My implementation shuffles a linked list using a divide-and-conquer algorithm
public class LinkedListShuffle
{
public static DataStructures.Linear.LinkedListNode<T> Shuffle<T>(DataStructures.Linear.LinkedListNode<T> firstNode) where T : IComparable<T>
{
if (firstNode == null)
throw new ArgumentNullException();
if (firstNode.Next == null)
return firstNode;
var middle = GetMiddle(firstNode);
var rightNode = middle.Next;
middle.Next = null;
var mergedResult = ShuffledMerge(Shuffle(firstNode), Shuffle(rightNode));
return mergedResult;
}
private static DataStructures.Linear.LinkedListNode<T> ShuffledMerge<T>(DataStructures.Linear.LinkedListNode<T> leftNode, DataStructures.Linear.LinkedListNode<T> rightNode) where T : IComparable<T>
{
var dummyHead = new DataStructures.Linear.LinkedListNode<T>();
DataStructures.Linear.LinkedListNode<T> curNode = dummyHead;
var rnd = new Random((int)DateTime.Now.Ticks);
while (leftNode != null || rightNode != null)
{
var rndRes = rnd.Next(0, 2);
if (rndRes == 0)
{
if (leftNode != null)
{
curNode.Next = leftNode;
leftNode = leftNode.Next;
}
else
{
curNode.Next = rightNode;
rightNode = rightNode.Next;
}
}
else
{
if (rightNode != null)
{
curNode.Next = rightNode;
rightNode = rightNode.Next;
}
else
{
curNode.Next = leftNode;
leftNode = leftNode.Next;
}
}
curNode = curNode.Next;
}
return dummyHead.Next;
}
private static DataStructures.Linear.LinkedListNode<T> GetMiddle<T>(DataStructures.Linear.LinkedListNode<T> firstNode) where T : IComparable<T>
{
if (firstNode.Next == null)
return firstNode;
DataStructures.Linear.LinkedListNode<T> fast, slow;
fast = slow = firstNode;
while (fast.Next != null && fast.Next.Next != null)
{
slow = slow.Next;
fast = fast.Next.Next;
}
return slow;
}
}
Just came across this and decided to post a more concise solution which allows you to specify how much shuffling you want to do.

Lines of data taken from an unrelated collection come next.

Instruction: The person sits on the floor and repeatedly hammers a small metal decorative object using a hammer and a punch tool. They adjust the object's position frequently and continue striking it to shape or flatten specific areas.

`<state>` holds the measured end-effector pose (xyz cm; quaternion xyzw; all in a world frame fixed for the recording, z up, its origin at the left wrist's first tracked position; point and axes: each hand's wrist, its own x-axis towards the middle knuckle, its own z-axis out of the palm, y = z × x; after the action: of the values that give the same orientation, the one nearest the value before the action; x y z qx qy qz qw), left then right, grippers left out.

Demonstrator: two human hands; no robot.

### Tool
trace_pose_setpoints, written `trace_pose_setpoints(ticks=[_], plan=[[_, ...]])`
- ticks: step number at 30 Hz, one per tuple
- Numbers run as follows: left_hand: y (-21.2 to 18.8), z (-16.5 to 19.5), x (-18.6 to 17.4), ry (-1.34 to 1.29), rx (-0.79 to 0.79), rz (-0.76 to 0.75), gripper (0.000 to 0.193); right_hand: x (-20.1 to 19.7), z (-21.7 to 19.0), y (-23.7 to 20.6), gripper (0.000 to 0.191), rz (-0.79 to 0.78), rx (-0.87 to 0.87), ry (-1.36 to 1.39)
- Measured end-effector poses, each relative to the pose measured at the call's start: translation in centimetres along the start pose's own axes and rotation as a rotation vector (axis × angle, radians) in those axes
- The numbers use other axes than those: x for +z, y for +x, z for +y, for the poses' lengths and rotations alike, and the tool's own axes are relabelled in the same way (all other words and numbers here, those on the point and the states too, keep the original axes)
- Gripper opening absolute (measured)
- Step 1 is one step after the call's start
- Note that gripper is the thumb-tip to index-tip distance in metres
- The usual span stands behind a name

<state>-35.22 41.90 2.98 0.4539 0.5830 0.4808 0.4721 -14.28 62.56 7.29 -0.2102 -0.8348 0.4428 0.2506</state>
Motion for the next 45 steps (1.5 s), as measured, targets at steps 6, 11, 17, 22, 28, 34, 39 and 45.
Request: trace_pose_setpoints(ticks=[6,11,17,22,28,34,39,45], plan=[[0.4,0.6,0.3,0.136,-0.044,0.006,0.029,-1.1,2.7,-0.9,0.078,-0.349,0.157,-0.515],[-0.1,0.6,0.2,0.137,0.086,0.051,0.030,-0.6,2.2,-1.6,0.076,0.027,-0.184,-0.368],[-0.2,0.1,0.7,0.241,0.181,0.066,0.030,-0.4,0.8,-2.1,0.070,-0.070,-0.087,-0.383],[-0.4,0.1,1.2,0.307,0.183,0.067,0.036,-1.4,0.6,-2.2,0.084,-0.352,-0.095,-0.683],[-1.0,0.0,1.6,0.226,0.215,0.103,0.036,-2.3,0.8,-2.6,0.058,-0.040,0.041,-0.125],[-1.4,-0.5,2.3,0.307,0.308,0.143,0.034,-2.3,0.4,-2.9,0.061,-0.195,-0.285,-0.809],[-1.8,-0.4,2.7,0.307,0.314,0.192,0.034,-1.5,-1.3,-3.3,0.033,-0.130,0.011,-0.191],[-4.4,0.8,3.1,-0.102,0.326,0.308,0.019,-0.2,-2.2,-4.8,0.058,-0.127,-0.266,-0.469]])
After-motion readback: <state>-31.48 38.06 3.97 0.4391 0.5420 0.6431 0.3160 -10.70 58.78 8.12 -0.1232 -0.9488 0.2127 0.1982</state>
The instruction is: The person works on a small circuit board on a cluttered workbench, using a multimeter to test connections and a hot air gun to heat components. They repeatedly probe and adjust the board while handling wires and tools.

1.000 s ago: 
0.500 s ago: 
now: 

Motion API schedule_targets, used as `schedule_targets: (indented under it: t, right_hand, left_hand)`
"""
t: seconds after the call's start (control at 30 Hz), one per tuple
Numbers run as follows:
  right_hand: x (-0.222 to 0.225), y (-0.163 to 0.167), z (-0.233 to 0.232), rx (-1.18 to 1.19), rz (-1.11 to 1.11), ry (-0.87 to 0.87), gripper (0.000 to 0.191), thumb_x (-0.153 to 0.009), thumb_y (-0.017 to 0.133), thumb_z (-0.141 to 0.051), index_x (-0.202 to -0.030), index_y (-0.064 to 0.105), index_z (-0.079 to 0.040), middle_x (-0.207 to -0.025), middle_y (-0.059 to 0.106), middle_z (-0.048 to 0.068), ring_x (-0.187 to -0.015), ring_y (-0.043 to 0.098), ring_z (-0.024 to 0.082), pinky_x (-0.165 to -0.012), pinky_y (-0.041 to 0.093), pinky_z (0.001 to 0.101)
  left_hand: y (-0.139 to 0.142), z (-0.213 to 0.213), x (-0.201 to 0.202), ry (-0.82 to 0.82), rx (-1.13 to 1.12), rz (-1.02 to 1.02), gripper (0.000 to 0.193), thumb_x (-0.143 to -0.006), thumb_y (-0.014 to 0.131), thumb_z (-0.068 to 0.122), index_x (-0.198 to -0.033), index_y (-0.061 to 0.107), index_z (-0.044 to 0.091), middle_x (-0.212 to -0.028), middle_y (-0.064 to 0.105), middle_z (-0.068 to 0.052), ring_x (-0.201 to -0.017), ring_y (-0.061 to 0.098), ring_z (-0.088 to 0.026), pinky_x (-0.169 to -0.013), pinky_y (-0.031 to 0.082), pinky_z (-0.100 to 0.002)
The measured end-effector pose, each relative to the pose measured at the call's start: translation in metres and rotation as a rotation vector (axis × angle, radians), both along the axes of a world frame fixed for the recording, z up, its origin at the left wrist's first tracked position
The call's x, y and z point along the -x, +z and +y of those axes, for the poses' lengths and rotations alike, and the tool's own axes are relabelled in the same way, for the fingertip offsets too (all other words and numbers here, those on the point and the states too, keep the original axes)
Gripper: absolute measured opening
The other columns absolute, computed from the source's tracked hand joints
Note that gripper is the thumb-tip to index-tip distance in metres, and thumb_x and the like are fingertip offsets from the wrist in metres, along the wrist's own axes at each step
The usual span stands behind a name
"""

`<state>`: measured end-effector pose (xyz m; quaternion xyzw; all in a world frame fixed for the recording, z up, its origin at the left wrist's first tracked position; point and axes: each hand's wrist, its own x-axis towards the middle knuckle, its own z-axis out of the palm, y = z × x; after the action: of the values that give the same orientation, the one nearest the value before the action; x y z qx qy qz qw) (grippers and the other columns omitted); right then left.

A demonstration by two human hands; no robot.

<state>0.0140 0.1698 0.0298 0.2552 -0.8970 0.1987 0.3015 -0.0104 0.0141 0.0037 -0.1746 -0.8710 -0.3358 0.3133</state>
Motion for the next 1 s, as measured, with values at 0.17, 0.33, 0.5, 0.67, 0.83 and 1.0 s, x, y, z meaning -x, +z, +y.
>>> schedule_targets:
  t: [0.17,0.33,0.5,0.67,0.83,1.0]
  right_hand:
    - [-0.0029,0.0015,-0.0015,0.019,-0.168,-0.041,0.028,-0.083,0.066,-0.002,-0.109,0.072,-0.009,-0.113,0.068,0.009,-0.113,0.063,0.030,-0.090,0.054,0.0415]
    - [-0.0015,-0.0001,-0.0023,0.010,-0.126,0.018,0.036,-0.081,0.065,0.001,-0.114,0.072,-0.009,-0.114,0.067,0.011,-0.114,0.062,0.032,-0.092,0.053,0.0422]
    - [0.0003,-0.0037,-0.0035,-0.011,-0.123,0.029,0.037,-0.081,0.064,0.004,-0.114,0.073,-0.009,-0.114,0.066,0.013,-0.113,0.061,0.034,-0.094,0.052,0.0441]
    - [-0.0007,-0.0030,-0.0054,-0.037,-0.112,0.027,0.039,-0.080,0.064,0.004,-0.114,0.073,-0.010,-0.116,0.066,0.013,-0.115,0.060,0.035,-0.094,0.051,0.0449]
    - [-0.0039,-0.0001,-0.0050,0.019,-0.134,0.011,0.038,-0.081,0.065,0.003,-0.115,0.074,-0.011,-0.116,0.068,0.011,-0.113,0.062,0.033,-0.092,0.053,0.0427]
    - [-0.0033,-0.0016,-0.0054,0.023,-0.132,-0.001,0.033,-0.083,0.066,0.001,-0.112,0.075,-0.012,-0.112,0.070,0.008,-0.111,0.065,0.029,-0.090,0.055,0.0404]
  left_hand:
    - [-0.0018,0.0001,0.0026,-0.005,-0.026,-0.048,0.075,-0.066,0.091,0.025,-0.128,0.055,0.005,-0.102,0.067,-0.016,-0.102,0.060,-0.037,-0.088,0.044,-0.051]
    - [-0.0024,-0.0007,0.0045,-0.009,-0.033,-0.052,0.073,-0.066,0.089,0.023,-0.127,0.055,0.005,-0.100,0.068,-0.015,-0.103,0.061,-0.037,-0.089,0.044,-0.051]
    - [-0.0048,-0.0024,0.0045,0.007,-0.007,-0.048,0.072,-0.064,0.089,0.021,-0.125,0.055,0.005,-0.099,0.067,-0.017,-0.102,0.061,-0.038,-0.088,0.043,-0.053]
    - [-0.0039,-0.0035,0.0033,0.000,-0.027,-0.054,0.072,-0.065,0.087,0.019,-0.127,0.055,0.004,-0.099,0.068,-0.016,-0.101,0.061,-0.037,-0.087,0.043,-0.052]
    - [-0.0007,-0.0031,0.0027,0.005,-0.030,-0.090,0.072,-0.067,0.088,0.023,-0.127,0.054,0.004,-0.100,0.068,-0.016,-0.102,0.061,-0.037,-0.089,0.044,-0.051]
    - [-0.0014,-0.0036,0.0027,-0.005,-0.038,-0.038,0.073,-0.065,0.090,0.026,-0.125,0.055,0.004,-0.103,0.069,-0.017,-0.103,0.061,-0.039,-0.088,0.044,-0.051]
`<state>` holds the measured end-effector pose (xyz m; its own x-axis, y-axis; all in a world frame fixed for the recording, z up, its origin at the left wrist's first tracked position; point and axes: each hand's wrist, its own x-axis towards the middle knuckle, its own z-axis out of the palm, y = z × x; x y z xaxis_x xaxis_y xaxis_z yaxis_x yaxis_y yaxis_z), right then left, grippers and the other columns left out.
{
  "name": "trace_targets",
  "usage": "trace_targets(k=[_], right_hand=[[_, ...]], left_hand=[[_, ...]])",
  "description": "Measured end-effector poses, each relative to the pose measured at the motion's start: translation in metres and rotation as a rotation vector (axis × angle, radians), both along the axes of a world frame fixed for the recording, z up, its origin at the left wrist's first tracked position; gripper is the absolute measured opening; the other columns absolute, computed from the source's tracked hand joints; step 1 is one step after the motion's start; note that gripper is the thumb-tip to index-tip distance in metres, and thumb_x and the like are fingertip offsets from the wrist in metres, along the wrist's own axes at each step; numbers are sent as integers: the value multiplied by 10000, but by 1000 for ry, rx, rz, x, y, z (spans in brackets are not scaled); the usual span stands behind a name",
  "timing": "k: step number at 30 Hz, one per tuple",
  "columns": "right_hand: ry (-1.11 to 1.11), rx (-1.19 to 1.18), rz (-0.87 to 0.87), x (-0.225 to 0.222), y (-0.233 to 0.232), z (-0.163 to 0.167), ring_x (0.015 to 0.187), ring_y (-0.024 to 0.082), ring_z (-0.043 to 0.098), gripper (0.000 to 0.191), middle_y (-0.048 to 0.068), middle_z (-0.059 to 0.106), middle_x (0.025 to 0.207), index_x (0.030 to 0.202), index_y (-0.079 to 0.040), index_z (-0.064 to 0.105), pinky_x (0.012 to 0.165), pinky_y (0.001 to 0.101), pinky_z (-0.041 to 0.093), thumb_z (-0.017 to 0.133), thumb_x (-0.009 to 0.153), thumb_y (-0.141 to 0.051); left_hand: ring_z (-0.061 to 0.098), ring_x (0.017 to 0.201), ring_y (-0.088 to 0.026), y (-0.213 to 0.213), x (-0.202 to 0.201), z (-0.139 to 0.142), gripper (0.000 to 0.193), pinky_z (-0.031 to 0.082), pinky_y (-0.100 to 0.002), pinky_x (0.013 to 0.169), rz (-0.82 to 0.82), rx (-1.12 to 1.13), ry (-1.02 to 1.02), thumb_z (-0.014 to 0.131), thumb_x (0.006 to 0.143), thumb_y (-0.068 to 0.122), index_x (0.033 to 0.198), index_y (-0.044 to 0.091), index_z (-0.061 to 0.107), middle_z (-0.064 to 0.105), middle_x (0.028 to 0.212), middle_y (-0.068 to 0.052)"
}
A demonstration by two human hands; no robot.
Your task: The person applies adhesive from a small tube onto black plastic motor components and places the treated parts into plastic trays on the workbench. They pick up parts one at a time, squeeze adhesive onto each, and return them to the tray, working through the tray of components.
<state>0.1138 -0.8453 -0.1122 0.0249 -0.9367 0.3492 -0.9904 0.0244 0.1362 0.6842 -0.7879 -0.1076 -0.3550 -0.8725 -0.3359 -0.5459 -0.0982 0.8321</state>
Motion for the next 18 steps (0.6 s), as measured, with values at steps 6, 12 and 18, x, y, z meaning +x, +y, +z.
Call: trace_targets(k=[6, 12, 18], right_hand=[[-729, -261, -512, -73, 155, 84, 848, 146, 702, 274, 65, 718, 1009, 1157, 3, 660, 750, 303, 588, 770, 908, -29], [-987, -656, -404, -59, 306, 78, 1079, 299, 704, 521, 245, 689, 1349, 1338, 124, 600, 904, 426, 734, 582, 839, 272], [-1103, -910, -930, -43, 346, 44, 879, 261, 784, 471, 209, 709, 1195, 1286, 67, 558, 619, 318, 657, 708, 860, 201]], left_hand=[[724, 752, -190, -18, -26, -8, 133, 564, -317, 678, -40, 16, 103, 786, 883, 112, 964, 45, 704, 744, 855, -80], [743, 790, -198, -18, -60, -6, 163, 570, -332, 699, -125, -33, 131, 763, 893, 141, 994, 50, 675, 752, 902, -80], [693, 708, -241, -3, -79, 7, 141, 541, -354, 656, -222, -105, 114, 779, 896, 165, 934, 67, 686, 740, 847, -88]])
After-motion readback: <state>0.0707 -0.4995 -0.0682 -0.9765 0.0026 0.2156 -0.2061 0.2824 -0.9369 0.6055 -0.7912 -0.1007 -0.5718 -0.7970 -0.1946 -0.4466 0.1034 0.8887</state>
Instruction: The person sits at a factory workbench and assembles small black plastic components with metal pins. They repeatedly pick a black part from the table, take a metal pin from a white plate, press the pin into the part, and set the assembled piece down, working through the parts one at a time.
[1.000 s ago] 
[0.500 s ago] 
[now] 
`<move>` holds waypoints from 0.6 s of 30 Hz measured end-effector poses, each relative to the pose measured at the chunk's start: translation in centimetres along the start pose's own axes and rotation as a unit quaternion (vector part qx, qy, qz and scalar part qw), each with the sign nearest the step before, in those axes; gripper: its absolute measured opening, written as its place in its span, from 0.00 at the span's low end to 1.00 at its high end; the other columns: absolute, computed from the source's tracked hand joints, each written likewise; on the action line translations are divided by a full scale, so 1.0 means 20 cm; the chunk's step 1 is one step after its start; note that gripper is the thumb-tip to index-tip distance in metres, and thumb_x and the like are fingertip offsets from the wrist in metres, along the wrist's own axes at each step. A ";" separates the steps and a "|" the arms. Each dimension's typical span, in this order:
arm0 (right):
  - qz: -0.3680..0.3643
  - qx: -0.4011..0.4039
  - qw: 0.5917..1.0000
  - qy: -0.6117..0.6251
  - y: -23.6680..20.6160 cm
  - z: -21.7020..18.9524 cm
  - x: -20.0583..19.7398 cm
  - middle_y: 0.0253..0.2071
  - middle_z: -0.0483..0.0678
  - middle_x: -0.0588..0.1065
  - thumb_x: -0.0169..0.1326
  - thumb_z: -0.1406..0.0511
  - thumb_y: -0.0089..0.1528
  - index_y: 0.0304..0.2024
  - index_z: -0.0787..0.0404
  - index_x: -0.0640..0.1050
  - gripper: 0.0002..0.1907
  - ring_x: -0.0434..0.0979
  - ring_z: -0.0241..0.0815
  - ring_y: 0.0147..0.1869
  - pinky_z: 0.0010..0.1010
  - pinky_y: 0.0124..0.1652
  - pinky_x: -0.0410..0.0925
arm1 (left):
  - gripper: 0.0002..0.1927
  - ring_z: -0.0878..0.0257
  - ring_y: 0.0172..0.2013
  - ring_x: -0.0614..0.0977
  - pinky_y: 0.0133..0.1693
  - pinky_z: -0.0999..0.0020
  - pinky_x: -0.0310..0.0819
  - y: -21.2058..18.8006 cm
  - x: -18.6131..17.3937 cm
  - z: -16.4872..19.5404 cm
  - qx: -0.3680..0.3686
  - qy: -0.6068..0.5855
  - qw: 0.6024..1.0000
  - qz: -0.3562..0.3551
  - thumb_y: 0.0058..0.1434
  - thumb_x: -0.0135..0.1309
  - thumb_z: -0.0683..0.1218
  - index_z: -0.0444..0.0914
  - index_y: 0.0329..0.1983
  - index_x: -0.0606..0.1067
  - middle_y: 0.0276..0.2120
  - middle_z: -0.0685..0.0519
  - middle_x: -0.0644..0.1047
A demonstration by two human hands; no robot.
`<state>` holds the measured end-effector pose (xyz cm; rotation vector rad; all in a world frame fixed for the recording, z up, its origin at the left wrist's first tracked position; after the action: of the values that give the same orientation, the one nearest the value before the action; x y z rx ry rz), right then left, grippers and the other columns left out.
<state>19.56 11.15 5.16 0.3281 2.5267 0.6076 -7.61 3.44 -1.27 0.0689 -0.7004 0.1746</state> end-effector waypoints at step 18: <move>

For the purposes of the answer, you have a linked list containing PlayingCard objects;
LinkedList<PlayingCard> deck = new LinkedList<PlayingCard>();
And to shuffle them use something like this;
public void shuffle(Integer swaps) {
for (int i=0; i < swaps; i++) {
deck.add(deck.remove((int)(Math.random() * deck.size())));
}
}
The more swaps you do, the more randomised the list will be.